Relatively little work has been performed on computer systems to facilitate emergency response. Noorgraf, Berman and colleagues have described the development of computer systems for such purposes (2) and the use of bar-coding systems to track patients’ progress through hospital systems (3). Rafalski and colleagues have described geopositioning systems in ambulances to enhance situational awareness. (4) Others have described systems for integrating data from attack sites with hospital computer systems. (5) The WIISARD system also uses active RF 802.11 tags for geolocation of victims and personnel and includes an integrated location–aware medical information management system, but is focused on enhancing field care of victims at disaster sites. (1) The use of active RFID technologies deployed in MASCAL is a logical and necessary extension of such work to the hospital setting.
Location monitoring systems have heretofore largely focused on asset tracking systems, typically in manufacturing (6). MASCAL is one of the first examples for the use of real time location aware systems in medicine. Clinical utility is achieved by tight integration of position data with clinical information systems to create tools that enhance situation awareness.
While MASCAL reinforces certain business practices, such as the patient/staff registration processes, it does not currently model any specific workflow nor can it calculate predicted outcomes. Human supervisors must still evaluate the data and make all resource allocation decisions. However, the comprehensive data model we have achieved can readily support more analytical capabilities. An operating room workflow model might be used to predict throughput, resource requirements, and optimal case sequence for our 18 operating rooms according to the surgical requirements of incoming casualties. Similarly, average length of stay by diagnoses, an important determinant of bed occupancy rates, could be used to calculate projected system capacity and resource requirements in real-time. We are actively investigating both these decision support capabilities as the logical next step in system development.

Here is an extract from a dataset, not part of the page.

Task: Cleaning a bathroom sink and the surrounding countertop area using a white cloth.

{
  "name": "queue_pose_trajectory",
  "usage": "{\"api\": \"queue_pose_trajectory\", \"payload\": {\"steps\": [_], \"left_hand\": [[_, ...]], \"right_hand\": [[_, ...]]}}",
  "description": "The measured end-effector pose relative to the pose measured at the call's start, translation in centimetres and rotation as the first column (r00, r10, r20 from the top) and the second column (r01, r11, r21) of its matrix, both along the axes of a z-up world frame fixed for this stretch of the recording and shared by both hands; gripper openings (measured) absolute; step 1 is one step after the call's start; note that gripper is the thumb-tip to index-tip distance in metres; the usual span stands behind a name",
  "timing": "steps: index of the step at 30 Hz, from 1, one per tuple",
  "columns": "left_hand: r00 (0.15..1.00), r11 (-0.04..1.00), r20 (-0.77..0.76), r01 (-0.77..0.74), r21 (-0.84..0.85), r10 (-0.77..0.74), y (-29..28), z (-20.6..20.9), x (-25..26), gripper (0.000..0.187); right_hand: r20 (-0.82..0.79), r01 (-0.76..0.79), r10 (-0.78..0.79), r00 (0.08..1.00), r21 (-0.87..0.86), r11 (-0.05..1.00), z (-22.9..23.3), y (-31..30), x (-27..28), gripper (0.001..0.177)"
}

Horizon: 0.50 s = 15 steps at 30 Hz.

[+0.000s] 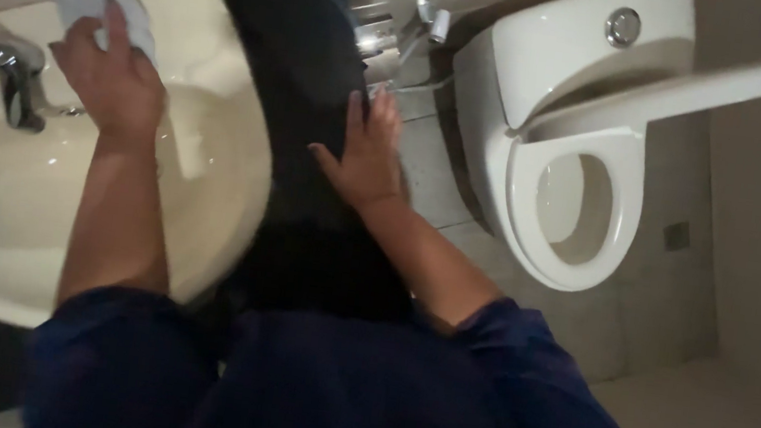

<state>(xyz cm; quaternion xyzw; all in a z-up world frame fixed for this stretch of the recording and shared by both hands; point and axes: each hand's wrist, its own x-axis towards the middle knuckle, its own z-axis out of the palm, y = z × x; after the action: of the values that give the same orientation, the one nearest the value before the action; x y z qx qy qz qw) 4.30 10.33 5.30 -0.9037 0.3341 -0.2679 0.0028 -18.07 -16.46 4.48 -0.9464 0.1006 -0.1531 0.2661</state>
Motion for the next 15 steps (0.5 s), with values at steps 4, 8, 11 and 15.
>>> {"api": "queue_pose_trajectory", "payload": {"steps": [4, 8, 11, 15], "left_hand": [[0.996, 0.916, -0.04, -0.088, -0.392, 0.078, -3.6, -3.6, -0.2, 0.05], [0.878, 0.969, -0.448, 0.066, -0.238, -0.17, -14.5, -2.0, -4.5, 0.056], [0.677, 0.642, -0.485, -0.024, -0.766, -0.553, -12.7, 0.4, -6.8, 0.058], [0.374, -0.447, 0.281, -0.493, -0.747, -0.884, -3.5, -8.2, -3.9, 0.061]], "right_hand": [[-0.114, -0.004, 0.001, 0.994, -0.02, 1.0, -0.7, -0.3, 0.0, 0.1], [-0.167, 0.029, -0.038, 0.985, -0.057, 0.998, -0.2, -0.8, 0.4, 0.101], [-0.132, 0.045, -0.056, 0.99, -0.086, 0.995, -0.5, -0.8, 0.6, 0.099], [-0.133, -0.002, -0.016, 0.991, -0.135, 0.991, -0.5, -1.6, 0.4, 0.096]]}}
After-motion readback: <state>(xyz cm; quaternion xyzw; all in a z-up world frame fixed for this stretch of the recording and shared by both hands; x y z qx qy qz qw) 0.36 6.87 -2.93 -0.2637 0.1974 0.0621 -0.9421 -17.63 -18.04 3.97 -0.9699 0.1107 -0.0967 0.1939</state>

It remains to be seen whether the wealth of information currently presented in the dashboards actually improves the effectiveness of the emergency response. Indeed, can coordinators who typically are not exposed to such qualitative data in their daily routine process real-time positional data efficiently? Are the data elements exposed useful or do they just add “signal noise”? Perhaps the greatest value of the MASCAL application is there is now a reference framework on which studies can be designed to answer some of these questions.
ACKNOWLEDGEMENTS
This work was supported by a grant from the Department of the Navy, Automated Identification Technologies Office, and in part, by a contract from the National Library of Medicine.
Footnotes
DISCLAIMER
The views expressed in this article are those of the authors and do not reflect the official policy or position of the Department of the Navy, Department of Defense, or the United States Government.